TASK INSTRUCTIONS -
Beginning at the top of the material, repeat each line exactly, and stop once the line with "left_arm: j4 (-48..47), j3" has been written.
[Start of section]
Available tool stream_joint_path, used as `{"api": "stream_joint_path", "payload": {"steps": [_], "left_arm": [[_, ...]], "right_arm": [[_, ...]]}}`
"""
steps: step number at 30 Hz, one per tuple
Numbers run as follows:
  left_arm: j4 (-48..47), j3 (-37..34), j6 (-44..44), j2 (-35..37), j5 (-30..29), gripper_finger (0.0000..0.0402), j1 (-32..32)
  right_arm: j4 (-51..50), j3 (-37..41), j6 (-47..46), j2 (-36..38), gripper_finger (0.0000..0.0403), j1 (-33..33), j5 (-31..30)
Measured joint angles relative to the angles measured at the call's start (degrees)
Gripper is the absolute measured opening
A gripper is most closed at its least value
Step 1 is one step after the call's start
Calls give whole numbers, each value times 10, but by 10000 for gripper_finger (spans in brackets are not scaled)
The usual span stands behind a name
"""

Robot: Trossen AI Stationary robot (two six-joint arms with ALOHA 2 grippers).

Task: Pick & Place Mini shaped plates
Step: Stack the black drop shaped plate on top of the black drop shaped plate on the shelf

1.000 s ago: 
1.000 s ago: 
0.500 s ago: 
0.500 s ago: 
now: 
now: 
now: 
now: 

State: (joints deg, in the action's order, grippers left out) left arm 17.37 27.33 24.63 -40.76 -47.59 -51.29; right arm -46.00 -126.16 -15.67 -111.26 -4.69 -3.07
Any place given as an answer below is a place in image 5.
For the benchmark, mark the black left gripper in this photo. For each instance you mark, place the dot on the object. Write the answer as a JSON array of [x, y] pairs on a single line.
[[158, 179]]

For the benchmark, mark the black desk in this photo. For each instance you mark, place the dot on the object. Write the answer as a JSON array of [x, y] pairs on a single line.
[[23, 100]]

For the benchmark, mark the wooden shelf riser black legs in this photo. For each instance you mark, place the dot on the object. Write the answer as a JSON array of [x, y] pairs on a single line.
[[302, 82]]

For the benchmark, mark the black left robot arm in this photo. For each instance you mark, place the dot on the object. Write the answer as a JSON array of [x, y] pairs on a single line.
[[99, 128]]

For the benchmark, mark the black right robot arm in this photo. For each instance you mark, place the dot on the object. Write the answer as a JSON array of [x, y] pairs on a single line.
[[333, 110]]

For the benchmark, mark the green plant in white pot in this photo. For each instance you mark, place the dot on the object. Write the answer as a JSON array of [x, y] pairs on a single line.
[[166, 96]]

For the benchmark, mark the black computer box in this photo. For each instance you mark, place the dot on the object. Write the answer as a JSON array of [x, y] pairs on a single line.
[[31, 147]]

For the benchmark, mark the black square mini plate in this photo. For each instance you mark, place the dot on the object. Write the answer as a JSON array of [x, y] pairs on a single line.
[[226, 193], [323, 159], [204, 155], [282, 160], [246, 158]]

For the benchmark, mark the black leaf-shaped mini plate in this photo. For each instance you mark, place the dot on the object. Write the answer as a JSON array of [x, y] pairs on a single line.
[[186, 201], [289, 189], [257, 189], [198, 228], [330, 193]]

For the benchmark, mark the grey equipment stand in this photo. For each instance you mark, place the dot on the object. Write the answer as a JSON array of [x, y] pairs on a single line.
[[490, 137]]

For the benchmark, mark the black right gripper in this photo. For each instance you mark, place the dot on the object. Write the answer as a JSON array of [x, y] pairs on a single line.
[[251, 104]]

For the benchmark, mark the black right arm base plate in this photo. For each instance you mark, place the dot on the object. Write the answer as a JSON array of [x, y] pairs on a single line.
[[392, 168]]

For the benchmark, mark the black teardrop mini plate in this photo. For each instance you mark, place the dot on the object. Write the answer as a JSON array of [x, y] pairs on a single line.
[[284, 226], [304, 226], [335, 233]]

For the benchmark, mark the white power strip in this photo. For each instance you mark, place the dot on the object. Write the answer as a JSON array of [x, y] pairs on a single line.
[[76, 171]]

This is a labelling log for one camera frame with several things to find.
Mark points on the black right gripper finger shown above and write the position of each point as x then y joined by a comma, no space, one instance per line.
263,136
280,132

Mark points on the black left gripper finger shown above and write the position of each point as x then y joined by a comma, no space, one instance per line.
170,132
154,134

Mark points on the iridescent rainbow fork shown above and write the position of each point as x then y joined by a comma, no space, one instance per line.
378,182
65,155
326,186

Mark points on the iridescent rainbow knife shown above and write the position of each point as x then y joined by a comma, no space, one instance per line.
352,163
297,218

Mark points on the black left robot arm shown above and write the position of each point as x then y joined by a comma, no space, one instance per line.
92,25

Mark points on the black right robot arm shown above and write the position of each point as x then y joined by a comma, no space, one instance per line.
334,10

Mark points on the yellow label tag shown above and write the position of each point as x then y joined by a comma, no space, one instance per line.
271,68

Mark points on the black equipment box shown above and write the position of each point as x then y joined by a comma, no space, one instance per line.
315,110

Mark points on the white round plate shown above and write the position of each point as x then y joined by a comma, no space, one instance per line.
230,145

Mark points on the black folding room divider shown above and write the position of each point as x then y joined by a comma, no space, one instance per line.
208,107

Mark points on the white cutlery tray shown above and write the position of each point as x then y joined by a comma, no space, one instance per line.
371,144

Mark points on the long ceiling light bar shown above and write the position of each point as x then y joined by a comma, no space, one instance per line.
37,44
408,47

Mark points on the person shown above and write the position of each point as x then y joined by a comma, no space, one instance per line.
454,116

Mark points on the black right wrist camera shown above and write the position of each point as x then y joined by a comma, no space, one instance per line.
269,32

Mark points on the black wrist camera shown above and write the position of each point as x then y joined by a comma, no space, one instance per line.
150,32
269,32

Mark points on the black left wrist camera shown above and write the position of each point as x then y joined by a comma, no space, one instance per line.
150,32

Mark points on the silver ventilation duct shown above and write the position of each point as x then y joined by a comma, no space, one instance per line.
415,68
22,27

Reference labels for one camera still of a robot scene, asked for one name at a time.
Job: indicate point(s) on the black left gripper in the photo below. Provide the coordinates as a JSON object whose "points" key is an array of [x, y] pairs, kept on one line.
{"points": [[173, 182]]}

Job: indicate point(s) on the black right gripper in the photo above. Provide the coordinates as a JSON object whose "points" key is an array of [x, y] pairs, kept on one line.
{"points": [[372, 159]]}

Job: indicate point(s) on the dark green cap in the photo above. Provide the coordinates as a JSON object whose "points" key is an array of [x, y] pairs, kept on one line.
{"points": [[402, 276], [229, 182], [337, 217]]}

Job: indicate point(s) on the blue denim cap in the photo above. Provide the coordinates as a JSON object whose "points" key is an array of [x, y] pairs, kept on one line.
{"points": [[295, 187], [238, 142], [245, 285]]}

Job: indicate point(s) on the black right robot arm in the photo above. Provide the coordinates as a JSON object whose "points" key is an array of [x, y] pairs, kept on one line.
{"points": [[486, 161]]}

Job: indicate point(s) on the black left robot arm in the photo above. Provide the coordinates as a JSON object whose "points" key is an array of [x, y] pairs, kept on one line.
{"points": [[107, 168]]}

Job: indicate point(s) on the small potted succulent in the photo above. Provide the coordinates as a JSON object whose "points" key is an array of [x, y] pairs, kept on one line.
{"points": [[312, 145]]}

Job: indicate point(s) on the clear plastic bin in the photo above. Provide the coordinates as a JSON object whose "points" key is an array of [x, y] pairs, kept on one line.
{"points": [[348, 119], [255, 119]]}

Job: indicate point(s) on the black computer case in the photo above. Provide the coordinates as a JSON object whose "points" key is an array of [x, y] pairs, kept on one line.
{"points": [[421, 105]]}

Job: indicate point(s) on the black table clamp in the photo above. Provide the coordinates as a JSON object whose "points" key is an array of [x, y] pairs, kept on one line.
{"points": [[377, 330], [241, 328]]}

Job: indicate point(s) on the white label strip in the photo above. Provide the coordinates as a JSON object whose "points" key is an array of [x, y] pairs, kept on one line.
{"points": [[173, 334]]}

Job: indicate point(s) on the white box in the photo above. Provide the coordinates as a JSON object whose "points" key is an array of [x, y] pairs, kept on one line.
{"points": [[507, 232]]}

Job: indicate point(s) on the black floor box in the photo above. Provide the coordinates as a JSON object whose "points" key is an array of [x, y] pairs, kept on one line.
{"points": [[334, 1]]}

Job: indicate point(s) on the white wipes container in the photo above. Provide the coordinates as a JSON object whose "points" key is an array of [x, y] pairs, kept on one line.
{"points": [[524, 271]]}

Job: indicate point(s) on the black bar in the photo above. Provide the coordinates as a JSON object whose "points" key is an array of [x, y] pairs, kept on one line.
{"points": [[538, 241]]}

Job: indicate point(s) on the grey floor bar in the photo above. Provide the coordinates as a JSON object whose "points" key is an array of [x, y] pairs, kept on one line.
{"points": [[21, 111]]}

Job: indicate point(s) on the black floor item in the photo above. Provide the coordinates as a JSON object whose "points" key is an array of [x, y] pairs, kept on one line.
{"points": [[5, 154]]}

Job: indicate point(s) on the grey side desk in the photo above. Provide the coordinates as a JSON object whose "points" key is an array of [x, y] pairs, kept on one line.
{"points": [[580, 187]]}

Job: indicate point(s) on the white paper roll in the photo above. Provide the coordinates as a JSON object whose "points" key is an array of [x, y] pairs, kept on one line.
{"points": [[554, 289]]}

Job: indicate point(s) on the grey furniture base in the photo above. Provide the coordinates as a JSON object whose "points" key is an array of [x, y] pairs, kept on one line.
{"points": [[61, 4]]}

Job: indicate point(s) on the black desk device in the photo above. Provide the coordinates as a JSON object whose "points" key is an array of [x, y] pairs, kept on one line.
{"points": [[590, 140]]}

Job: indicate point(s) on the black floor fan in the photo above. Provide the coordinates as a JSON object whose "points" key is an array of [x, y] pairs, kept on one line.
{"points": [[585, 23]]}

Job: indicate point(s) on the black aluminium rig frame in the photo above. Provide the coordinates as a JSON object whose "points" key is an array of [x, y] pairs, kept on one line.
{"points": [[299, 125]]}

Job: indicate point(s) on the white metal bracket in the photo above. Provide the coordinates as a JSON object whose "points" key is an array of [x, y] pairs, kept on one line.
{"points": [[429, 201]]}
[End of section]
RESPONSE AREA -
Available tool stream_joint_path, used as `{"api": "stream_joint_path", "payload": {"steps": [_], "left_arm": [[_, ...]], "right_arm": [[_, ...]]}}`
"""
steps: step number at 30 Hz, one per tuple
Numbers run as follows:
  left_arm: j4 (-48..47), j3 (-37..34), j6 (-44..44), j2 (-35..37), j5 (-30..29), gripper_finger (0.0000..0.0402), j1 (-32..32)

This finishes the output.